* Task description: Only lines that contain the word "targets" are to be returned from the data below.
====== Source material ======
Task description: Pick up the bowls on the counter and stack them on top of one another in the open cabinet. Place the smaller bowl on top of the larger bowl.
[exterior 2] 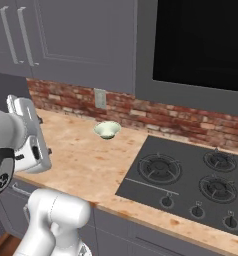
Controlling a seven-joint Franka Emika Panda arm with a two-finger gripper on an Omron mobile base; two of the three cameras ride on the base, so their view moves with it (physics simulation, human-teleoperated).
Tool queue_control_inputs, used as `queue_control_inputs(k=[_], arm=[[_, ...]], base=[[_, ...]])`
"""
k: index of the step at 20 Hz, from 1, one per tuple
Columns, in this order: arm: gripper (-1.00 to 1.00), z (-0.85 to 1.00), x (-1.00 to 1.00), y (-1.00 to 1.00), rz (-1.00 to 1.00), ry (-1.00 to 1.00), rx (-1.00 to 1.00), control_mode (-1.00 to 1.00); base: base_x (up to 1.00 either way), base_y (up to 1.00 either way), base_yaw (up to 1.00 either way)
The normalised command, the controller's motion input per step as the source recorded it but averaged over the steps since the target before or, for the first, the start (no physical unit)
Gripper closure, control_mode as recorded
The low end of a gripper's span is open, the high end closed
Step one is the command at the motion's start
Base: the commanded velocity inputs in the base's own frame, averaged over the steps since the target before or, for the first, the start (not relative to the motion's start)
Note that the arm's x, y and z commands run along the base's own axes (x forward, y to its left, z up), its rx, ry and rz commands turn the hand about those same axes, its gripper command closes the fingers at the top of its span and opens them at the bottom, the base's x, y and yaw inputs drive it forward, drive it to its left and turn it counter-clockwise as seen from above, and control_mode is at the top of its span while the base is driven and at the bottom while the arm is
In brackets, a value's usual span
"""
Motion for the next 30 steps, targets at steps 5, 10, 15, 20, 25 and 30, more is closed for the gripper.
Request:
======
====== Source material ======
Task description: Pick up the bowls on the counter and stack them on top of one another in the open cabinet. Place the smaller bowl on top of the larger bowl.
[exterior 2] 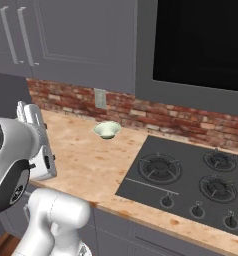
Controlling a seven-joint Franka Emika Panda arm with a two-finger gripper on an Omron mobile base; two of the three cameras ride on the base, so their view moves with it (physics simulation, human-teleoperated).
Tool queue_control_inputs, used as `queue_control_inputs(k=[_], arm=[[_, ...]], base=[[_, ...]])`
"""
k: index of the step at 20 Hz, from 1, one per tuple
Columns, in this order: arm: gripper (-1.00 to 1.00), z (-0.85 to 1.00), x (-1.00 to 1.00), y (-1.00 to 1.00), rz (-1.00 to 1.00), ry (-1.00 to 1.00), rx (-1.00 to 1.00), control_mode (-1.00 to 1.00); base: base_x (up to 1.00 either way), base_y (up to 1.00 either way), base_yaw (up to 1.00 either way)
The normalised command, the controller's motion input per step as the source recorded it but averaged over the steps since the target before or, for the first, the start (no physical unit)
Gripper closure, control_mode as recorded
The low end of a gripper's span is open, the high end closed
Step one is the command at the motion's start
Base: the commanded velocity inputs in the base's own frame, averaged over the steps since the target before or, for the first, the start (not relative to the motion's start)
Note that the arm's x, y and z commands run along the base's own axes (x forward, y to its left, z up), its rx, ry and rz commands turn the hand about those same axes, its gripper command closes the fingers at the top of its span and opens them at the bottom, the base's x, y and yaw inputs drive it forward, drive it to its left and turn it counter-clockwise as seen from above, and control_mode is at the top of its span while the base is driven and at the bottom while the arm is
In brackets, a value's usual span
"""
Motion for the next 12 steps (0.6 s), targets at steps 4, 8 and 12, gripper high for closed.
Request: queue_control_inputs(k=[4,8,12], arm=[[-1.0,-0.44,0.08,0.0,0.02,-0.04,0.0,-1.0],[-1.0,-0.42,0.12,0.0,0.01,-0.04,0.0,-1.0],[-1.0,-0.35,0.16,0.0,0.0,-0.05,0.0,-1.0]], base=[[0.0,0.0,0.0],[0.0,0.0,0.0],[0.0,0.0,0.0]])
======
* Response to the exercise:
Motion for the next 30 steps, targets at steps 5, 10, 15, 20, 25 and 30, more is closed for the gripper.
Motion for the next 12 steps (0.6 s), targets at steps 4, 8 and 12, gripper high for closed.

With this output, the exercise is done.